Un chef de gang en quête de rédemption et une prostituée
prête à tout pour recouvrer sa liberté se retrouvent au cœur d’une chasse à
l’homme. Ensemble, ils décident de jouer une dernière fois avec leur destin.
Diao Yinan avait été grandement mis en lumière par son
brillant Black Coal (2014) et permit,
avec d’autres, d’anticiper la vitalité récente du cinéma d’auteur chinois. On
retrouve donc ici la patine réaliste et sociale de Black Coal mais l’approche atmosphérique se fait moins prégnante
pour laisser place au polar urgent et brutal. L’une des premières scènes nous
montre l’organisation d’un gang de voleurs se formant au vol de moto avant de
se partager les ruelles de la ville pour de lucratifs travaux pratiques. Ce semblant
de communauté vole vite en éclat lorsque certains seront mécontents de leurs
attributions et la séquence bascule dans un pugilat collectif brutal. L’égoïsme
de cette Chine contemporaine et la résolution d’une insatisfaction par la
violence sèche ou la traîtrise, tout cela est contenu dans cette introduction
qui s’inscrit dans un récit en flashback.
Les conséquences de ce règlement de compte vont faire de
Zhou Zenong (Hu Ge) un fugitif traqué par la police et les malfrats. La
narration éclatée distille progressivement les enjeux, les différents
protagonistes et les jeux d’alliance et de trahisons qui vont se nouer. Diao
Yinan fonctionne de la sorte essentiellement pour nous dépeindre une Chine des
bas-fonds dans des environnements et des mœurs singuliers. On s’imprègne ainsi
du cadre pour finalement appréhender par l’image les enjeux intimes des
personnages. Cela est vrai pour le monde criminel violent de Zhou Zenong, ça
l’est tout autant pour le fameux « lac aux oies sauvages », beauté naturelle dissimulant
de sombres pratiques comme la prostitution des « baigneuses » avec Liu Aiai
(Kwai Lun-mei). L’association inattendue et vacillante de cette dernière avec
Zhou illustre ainsi cet individualisme contemporain et pas si spécifique à la
Chine, même si cette course à la réussite s’y affirme de façon plus crue. Les
maux de Zhou Zenong viennent de la noble intention qu’il souhaite tirer de sa
périlleuse situation pour sa famille, un altruisme qui trouve son contrepoint
dans le pur instinct de survie de Liu Aiai.

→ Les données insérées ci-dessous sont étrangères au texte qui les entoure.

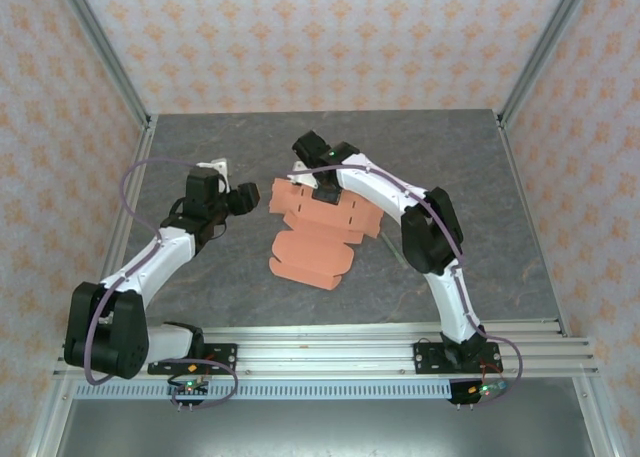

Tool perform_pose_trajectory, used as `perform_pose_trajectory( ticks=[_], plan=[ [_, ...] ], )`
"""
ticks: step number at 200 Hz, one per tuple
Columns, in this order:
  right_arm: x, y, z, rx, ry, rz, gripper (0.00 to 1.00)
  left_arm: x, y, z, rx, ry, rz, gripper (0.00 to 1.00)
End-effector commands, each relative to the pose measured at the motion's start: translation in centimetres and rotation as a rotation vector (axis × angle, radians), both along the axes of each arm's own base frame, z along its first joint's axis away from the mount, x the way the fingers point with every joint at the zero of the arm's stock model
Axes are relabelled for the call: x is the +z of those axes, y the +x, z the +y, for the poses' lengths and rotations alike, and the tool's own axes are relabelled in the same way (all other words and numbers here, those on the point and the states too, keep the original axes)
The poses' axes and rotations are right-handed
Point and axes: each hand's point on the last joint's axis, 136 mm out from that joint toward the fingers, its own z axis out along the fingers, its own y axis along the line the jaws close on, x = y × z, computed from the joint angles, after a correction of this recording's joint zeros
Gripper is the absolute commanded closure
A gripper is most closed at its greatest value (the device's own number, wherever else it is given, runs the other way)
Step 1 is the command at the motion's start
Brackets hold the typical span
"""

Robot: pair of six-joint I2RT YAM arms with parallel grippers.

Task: Fold the paper box

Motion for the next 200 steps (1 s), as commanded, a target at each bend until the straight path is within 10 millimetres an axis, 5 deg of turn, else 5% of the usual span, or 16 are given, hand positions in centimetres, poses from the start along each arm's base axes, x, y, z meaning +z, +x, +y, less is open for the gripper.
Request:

Les personnages s’accompagnent, se suivent et/ou se séparent
tout au long du récit, rendus faibles par leur situation (Zhou Zenong) ou leur
statut de femme (Liu Aiai mais aussi Yang Shujun l’épouse de Zhou Zenong
(Regina Wan)) dans ce monde au machisme rampant. C’est leur conscience d’autrui
qui les rapproche en dépit de ce contexte dans de pures envolées sensorielles
et formelles. On pense à cette ballade en barque où l’étreinte des corps,
l’enveloppe brumeuse et nocturne façonnent brièvement pour eux un monde à part.
Hors de ces lieux, l’individualisme domine le collectif, qu’il soit criminel
comme évoqué plus haut ou policier avec des agents prêts a toutes les bassesses
pour le chiffre et la gloire (civils abattus, chantage, un glaçant selfie
final).
Cette approche pulsative et émotionnelle fonctionne bien sûr
aussi dans les purs moments de polar. Une embuscade en pleine danse publique
explose après une mise en place savamment orchestrée par la gestion des bruits
ambiants et une caméra mobile accrochant brillamment tous les points de vue. On
retrouve cet art apprécié dans Un grand
voyage vers la nuit de faire naître une image marquante d’un élément
trivial, ici avec les chaussures phosphorescentes des danseurs qui créent une
vignette nocturne surprenante. Autre moment suspendu avant l’explosion, cette
traversée armée de la flore autour du lac et les faces à faces hypnotiques avec
les bêtes sauvages, brisés par le sifflement des balles. La crasse du réel se
confond constamment avec la grâce du rêve, ce qui est, ce qui paraît et ce qui
pourrait être formant un tout clair ou confus selon la volonté du cinéaste.
La vision très noire de l’humanité et de son pays de Diao
Yinan est atténuée dans un beau final où pour un court instant, la solidarité
et une forme de bienveillance silencieuse s’affirment. Entre chaos impitoyable
et apaisement éphémère, Diao Yinan nous offre une nouvelle grande réussite.